On a serious note.

Oct 28, 2005 22:39



I am always bored and alone at nights because I have school. Some of my friends are not like they used to be and I just miss the way we wouldn't fight. My mom was really tired last week and we got in a huge fight and it is really sad not because we got in a fight but ever since the beginning of summer me and my mom became really good friends and we never fought ever. She says things she doesnt mean when she is mad and I know she doesnt but still it sucks because I realllllly love my mom. I just want to wake up at three in Jon's bed and it being really hot and sunny and we knew we could just waste our day and it was such bliss. I am scared of loosing everything I live for. Mostly having the greatest time with the greatest people to me, I don't want to grow up and forget. I JUST AM SO MAD I mean think about it do you remember your life five years ago, even just last year. When I look back I just realize how stupid I was. I don't want that to happen to this part of my life. I HATE that everyone says "Hey Barham, it was nice meeting you. Everyone said you were really mean and your myspace is pretty harsh." I hate how I get phone calls from random people from myspace. I hate how most of the time I hook up with someone its all thanks to myspace. It's so stupid. My friend Sean said "Dude your life is myspace." I wanted to kill myself because I know thats what he really thinks. I want one thing right now. A girl, not a girlfriend. I want to have someone to talk to and sleep with and kiss when I am drunk and become good friends with and then maybe we will date. I want a girl who isnt into myspace at all, because I feel like people agree with me and don't get mad at me and just let me off so easily because of this stupid myspace. Girls tell me I am the boy of their dreams and that they just wish they could be with me when they don't even know me.
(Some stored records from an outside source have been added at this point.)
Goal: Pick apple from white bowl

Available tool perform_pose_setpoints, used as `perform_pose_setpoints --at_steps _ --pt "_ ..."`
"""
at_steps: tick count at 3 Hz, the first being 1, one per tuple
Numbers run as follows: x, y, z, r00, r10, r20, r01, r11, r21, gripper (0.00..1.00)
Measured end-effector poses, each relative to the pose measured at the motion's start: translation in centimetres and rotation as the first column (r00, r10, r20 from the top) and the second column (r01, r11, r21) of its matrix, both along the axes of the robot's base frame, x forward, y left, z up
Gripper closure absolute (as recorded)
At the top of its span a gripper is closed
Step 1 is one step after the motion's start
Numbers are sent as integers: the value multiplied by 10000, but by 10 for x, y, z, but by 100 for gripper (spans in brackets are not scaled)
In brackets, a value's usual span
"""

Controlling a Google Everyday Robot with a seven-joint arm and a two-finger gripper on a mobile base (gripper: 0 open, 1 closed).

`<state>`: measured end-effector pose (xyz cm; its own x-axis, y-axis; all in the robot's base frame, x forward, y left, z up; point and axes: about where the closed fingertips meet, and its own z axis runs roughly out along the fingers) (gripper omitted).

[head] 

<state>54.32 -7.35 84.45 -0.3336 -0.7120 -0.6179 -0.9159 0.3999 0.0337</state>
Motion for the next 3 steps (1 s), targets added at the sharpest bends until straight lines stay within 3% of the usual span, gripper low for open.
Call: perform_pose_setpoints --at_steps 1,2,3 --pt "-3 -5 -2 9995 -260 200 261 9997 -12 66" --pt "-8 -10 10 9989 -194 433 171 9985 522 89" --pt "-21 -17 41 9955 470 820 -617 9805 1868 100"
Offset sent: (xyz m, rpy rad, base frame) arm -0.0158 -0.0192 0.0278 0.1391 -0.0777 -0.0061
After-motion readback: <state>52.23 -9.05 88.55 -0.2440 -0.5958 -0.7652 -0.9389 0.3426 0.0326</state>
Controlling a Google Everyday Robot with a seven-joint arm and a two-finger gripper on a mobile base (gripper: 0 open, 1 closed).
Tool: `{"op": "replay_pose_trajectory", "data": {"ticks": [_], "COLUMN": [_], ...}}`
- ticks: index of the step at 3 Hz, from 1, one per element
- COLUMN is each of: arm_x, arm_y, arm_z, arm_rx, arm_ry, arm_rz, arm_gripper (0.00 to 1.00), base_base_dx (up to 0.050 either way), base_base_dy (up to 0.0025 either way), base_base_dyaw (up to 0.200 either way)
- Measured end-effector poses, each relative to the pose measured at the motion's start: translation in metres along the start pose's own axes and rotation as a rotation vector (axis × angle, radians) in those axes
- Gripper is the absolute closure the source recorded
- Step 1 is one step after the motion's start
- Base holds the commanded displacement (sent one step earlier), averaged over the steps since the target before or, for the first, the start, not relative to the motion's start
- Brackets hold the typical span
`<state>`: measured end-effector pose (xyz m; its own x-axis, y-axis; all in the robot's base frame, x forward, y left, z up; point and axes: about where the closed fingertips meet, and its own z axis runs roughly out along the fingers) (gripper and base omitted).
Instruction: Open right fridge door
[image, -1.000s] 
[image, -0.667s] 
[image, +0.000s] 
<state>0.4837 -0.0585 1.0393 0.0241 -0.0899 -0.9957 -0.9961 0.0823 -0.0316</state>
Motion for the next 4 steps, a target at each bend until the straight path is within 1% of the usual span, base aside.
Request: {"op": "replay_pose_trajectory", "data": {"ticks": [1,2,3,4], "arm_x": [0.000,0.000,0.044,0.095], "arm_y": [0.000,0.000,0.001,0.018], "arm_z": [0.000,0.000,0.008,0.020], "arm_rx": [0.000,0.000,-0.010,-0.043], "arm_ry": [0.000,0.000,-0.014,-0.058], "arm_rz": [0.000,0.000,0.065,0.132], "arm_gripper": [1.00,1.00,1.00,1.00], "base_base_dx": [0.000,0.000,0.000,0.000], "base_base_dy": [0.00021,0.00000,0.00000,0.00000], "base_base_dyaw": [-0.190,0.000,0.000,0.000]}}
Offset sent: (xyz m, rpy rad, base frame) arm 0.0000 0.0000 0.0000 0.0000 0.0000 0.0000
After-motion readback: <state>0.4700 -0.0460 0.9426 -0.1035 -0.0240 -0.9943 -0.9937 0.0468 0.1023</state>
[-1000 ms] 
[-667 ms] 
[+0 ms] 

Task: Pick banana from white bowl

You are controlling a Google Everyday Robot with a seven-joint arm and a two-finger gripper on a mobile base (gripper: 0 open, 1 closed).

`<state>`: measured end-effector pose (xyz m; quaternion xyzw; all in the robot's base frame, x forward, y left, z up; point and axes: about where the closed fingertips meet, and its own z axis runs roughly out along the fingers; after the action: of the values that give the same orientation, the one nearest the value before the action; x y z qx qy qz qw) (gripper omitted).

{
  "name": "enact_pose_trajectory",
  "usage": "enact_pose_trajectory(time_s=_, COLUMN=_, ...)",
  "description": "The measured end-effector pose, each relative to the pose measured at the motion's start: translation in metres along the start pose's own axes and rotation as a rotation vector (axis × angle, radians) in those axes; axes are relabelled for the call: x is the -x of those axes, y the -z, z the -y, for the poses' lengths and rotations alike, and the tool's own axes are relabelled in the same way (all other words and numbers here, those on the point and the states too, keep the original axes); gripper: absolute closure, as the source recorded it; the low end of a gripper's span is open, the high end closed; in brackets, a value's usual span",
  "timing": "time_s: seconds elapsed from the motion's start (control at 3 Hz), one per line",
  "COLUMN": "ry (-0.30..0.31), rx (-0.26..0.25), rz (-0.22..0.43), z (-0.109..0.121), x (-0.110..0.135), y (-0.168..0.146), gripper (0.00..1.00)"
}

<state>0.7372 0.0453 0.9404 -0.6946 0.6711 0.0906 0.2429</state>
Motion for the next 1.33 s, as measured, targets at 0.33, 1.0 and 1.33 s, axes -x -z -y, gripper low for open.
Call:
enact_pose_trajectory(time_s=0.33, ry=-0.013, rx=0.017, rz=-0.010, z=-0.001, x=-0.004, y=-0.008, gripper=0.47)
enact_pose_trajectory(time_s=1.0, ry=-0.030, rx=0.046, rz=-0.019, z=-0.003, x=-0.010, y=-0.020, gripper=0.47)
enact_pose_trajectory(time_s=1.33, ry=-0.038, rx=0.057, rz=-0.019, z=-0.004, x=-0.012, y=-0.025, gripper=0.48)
AND WHAT IS BOTHERING ME THE MOST RIGHT NOW IS:

"I LOVE YOU" it is soo meaningless.
I want it to be like in movies when it's so hard for guys to say because it is such a strong emotion.
WE ARE KILLING IT, do me a favor and stop saying it online and to your bf/gf you've been dating for a week.

This is for all of you who are self conscious:
1. Stop caring so much.
2. PLEASE do what you want to do. (dress, talk, everything)
3. Don't look at people and wish you were them.
4. If you think you are too fat, or bad looking. DO SOMETHING ABOUT IT.
-You do not have to be happy with what you look like.
-You can always eat better, you can always work out, you can change what you don't like with dedication.
5. 2nd most important thing, PLEASE STOP BEING STUPID. Stop complaining. Stop stop stop.
6. Most important thing. YOU ARE BEAUTIFUL NO MATTER WHAT THEY SAY. ok.

I just want on for a long time about what I am thinking right now. There are a bunch of different topics sorry, I get sidetracked.
If you read all of it, hahaha thanks..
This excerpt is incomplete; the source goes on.